Parenteral vitamin and mineral therapy has been like a miracle drug for me and has significantly improved my quality of life. Without [it], I present as if I have cerebral palsy and Parkinson [disease] along with strokelike speech, all simultaneously, though I do not have any of those conditions. Although the parenteral therapy is not curative, it is keeping the movement disorder under control and provides an almost-instant relief when symptoms are flaring. At my worst times it has felt like life was being infused back into my body when getting a round of treatment. The transformation is incredible: A true Jekyll-and-Hyde type of experience. Of the 16 years I have been living with this disorder, it has only been the last few years that my quality of life has improved, thanks largely to parenteral therapy. I am grateful to have found this.

DISCUSSION

Research on animal models of PKD is consistent with the theory of hyperexcitability in the basal ganglia as a cause of symptoms. Hamster models of PKD have dopaminergic overactivity in the striatum, and both glutamate and dopamine-receptor antagonists reduce symptoms.^8,9 This increase in dopamine may be mediated by nitric oxide, which enhances striatal dopamine release and is synthesized by the enzyme nitric oxide synthase. Nitric oxide synthase inhibitors reduced the severity of dystonia in animal models of PKD for several hours after administration.⁹ There is also a link between  nitric oxide and glutamic acid decarboxylase (GAD); autoantibodies to the GAD enzyme are involved in cerebellar ataxia.

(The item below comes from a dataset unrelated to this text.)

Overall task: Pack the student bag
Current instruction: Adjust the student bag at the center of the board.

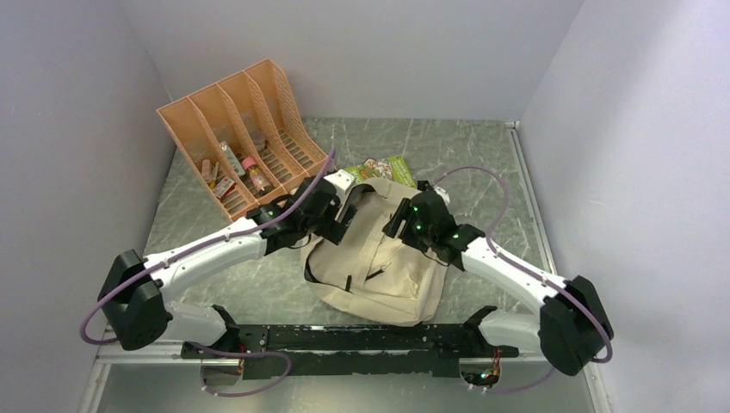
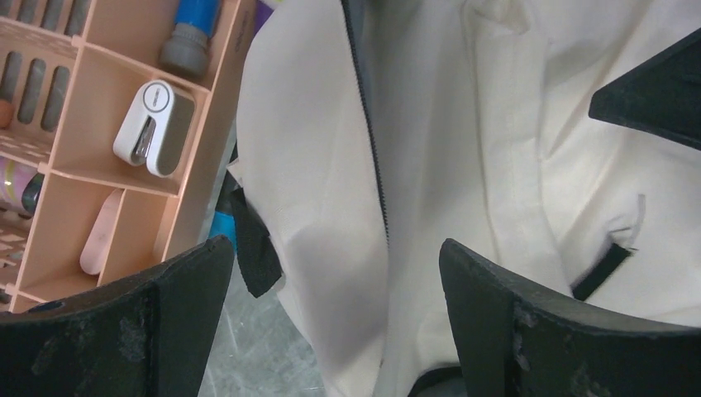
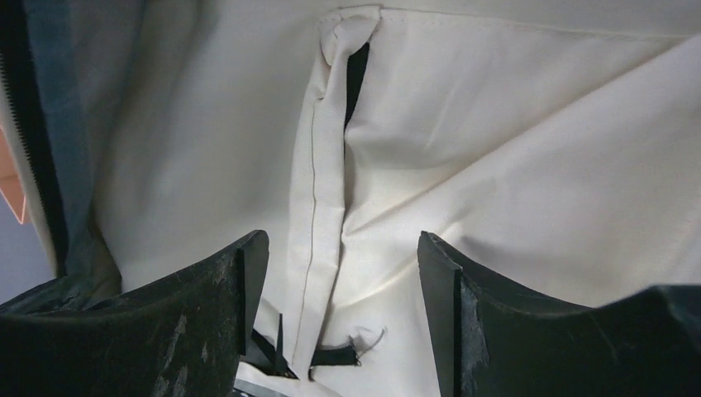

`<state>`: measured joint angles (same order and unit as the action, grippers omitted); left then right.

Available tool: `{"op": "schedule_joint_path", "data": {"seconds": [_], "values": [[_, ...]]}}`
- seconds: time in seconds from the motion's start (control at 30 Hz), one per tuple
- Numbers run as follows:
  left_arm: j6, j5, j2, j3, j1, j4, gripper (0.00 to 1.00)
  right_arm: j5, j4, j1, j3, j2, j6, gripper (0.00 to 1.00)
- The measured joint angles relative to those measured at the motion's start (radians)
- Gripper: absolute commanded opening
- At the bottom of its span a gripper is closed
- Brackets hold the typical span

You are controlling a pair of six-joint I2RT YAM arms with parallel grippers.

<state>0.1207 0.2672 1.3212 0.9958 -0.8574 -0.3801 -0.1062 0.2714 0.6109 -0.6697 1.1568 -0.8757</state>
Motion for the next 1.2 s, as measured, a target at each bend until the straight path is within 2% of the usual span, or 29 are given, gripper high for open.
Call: {"op": "schedule_joint_path", "data": {"seconds": [0.3, 0.47, 0.63, 0.8, 0.93, 0.97, 1.07, 1.2], "values": [[-0.001, 0.077, 0.063, -0.003, -0.012, -0.018, 0.98, 0.063, -0.186, 0.000, 0.019, 0.176, -0.066, 0.63], [0.003, 0.100, 0.077, -0.010, -0.015, -0.026, 0.84, 0.081, -0.266, 0.000, 0.021, 0.256, -0.092, 0.55], [0.013, 0.123, 0.093, -0.012, -0.015, -0.045, 0.63, 0.115, -0.341, 0.000, 0.021, 0.316, -0.108, 0.40], [0.027, 0.141, 0.100, -0.012, -0.015, -0.056, 0.39, 0.126, -0.383, 0.000, 0.021, 0.363, -0.114, 0.22], [0.034, 0.151, 0.117, -0.012, -0.015, -0.065, 0.14, 0.118, -0.393, 0.000, 0.025, 0.366, -0.124, 0.01], [0.033, 0.153, 0.119, -0.012, -0.015, -0.067, 0.07, 0.115, -0.396, 0.000, 0.028, 0.364, -0.126, 0.00], [0.042, 0.163, 0.119, -0.011, -0.015, -0.070, 0.05, 0.091, -0.398, 0.002, 0.047, 0.322, -0.130, 0.00], [0.049, 0.174, 0.117, -0.003, -0.015, -0.083, 0.05, 0.031, -0.336, 0.008, 0.052, 0.184, -0.104, 0.00]]}}
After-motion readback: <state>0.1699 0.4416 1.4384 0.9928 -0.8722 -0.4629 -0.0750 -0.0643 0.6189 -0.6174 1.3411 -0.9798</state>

The administration of these antibodies to animals increased excitability of motor neurons and reduced the production of nitric oxide.^10,11 The bilateral injection of the GAD enzyme into the subthalamus of patients with advanced Parkinson disease resulted in a reduction of symptoms over 6 months, suggesting that a deficiency of GAD plays a role in some parkinsonian symptoms.¹²

Lack of cerebral blood flow may also contribute to episodes of PKD. One theory is that vascular insufficiency may lead to hypoxic episodes in the basal ganglia, leading to increased production of excitatory amino acids such as glutamate, causing neuronal hyperexcitability. There are cases of PKD secondary to vascular insufficiency in which no structural abnormalities were found on brain imaging, although hypoxia was noted.¹³ 

This theory about reduced blood flow is supported by the induced episode of PKD in the patient when she was given parenteral treatment after recently initiating isosorbide dinitrate therapy for angina. The administered parenteral treatment included magnesium sulfate, which has been shown to modulate the function of acetylcholine receptors.¹⁴ Acetylcholine can activate nitric oxide synthase, increasing nitric oxide concentrations and contributing to vasodilation.¹⁵ Isosorbide dinitrate also forms nitric oxide, and the combined effects of it and magnesium sulfate may have decreased blood pressure, leading to hypoxia in the basal ganglia and a subsequent episode of PKD.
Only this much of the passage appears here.